Problem
Start with the first line of the material. Repeat each line exactly through the one that contains "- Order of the".

--------

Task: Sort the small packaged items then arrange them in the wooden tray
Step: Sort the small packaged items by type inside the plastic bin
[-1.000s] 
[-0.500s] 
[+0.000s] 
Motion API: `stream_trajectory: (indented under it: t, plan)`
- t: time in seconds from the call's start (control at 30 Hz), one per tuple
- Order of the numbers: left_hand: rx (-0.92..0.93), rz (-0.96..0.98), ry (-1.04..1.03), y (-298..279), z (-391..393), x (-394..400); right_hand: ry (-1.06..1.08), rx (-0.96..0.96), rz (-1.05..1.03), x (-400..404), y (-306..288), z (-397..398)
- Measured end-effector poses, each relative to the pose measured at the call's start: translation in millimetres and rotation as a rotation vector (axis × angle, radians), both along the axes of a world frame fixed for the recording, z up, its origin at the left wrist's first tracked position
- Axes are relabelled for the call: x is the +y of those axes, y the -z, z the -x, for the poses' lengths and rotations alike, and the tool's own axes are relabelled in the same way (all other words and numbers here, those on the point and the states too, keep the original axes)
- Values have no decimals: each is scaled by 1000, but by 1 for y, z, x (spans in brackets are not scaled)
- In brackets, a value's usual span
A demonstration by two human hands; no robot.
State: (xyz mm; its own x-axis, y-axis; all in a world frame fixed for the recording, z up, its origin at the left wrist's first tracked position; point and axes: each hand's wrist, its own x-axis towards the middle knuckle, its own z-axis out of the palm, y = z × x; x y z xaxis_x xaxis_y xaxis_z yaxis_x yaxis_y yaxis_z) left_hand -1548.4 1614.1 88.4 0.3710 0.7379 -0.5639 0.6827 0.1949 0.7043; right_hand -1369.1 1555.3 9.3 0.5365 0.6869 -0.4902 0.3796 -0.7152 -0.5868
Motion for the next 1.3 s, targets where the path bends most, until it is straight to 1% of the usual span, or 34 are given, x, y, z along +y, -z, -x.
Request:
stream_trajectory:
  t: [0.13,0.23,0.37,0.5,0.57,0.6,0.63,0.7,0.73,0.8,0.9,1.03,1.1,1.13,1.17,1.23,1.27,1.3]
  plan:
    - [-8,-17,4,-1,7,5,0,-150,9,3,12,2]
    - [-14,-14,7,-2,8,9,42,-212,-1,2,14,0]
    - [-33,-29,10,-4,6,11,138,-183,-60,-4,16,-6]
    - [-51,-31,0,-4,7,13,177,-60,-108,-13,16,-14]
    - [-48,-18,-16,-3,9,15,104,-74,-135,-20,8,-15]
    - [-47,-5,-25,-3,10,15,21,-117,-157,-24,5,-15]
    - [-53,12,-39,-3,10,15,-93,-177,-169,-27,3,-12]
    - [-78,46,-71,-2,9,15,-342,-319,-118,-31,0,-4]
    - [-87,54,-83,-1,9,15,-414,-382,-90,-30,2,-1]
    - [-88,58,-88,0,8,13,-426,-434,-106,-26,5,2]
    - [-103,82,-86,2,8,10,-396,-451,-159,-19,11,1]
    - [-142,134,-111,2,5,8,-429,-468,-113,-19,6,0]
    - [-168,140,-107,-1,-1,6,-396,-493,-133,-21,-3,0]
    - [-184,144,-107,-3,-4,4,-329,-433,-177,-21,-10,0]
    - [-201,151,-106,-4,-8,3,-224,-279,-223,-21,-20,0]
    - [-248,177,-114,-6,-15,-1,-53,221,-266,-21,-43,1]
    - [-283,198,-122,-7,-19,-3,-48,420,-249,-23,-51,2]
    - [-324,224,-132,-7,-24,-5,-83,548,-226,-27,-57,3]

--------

Answer section
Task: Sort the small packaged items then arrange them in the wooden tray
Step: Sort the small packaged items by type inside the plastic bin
[-1.000s] 
[-0.500s] 
[+0.000s] 
Motion API: `stream_trajectory: (indented under it: t, plan)`
- t: time in seconds from the call's start (control at 30 Hz), one per tuple
- Order of the numbers: left_hand: rx (-0.92..0.93), rz (-0.96..0.98), ry (-1.04..1.03), y (-298..279), z (-391..393), x (-394..400); right_hand: ry (-1.06..1.08), rx (-0.96..0.96), rz (-1.05..1.03), x (-400..404), y (-306..288), z (-397..398)

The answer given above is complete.